BEGIN LISTED ENTRIES
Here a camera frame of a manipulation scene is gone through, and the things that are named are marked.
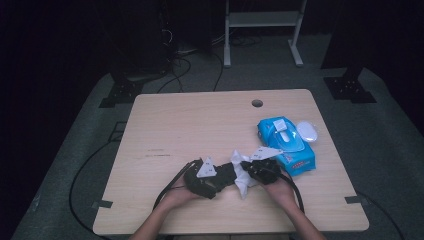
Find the hand-held gripper cable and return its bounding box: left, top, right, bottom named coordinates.
left=275, top=172, right=306, bottom=215
left=152, top=158, right=203, bottom=211

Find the person's left hand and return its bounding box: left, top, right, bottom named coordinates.
left=155, top=174, right=205, bottom=212

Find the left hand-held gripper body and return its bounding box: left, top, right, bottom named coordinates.
left=183, top=156, right=222, bottom=200

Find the person's right hand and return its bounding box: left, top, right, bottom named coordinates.
left=261, top=176, right=298, bottom=210

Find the black stand base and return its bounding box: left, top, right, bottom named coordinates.
left=98, top=79, right=145, bottom=109
left=322, top=66, right=378, bottom=105

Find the black floor cable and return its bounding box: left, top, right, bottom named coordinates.
left=68, top=121, right=128, bottom=240
left=355, top=191, right=406, bottom=240
left=212, top=51, right=225, bottom=92
left=156, top=54, right=193, bottom=95

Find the white wet wipe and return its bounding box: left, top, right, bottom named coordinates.
left=230, top=148, right=260, bottom=200

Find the blue wet wipe pack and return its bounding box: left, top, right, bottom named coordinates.
left=256, top=115, right=320, bottom=177

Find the black tape strip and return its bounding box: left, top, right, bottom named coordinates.
left=91, top=199, right=114, bottom=210
left=344, top=195, right=370, bottom=205

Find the white metal stand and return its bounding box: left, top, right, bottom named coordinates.
left=223, top=0, right=309, bottom=69

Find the right hand-held gripper cable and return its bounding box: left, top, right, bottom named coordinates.
left=275, top=172, right=306, bottom=215

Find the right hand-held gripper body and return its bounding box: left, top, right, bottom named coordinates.
left=243, top=145, right=285, bottom=186

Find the left hand-held gripper cable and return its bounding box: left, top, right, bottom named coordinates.
left=152, top=158, right=203, bottom=211
END LISTED ENTRIES
**DIRECTIONS FOR THIS TASK**. With the pictures removed, print the entries above exactly.

**WORKED SOLUTION**.
Here a camera frame of a manipulation scene is gone through, and the things that are named are marked.
Find the hand-held gripper cable and return its bounding box: left, top, right, bottom named coordinates.
left=275, top=172, right=306, bottom=215
left=152, top=158, right=203, bottom=211

Find the person's left hand and return its bounding box: left, top, right, bottom named coordinates.
left=155, top=174, right=205, bottom=212

Find the left hand-held gripper body and return its bounding box: left, top, right, bottom named coordinates.
left=183, top=156, right=222, bottom=200

Find the person's right hand and return its bounding box: left, top, right, bottom named coordinates.
left=261, top=176, right=298, bottom=210

Find the black stand base and return its bounding box: left, top, right, bottom named coordinates.
left=98, top=79, right=145, bottom=109
left=322, top=66, right=378, bottom=105

Find the black floor cable and return its bounding box: left, top, right, bottom named coordinates.
left=68, top=121, right=128, bottom=240
left=355, top=191, right=406, bottom=240
left=212, top=51, right=225, bottom=92
left=156, top=54, right=193, bottom=95

Find the white wet wipe and return its bounding box: left, top, right, bottom named coordinates.
left=230, top=148, right=260, bottom=200

Find the blue wet wipe pack and return its bounding box: left, top, right, bottom named coordinates.
left=256, top=115, right=320, bottom=177

Find the black tape strip and return its bounding box: left, top, right, bottom named coordinates.
left=91, top=199, right=114, bottom=210
left=344, top=195, right=370, bottom=205

Find the white metal stand and return its bounding box: left, top, right, bottom named coordinates.
left=223, top=0, right=309, bottom=69

Find the right hand-held gripper cable and return its bounding box: left, top, right, bottom named coordinates.
left=275, top=172, right=306, bottom=215

Find the right hand-held gripper body and return its bounding box: left, top, right, bottom named coordinates.
left=243, top=145, right=285, bottom=186

Find the left hand-held gripper cable and return its bounding box: left, top, right, bottom named coordinates.
left=152, top=158, right=203, bottom=211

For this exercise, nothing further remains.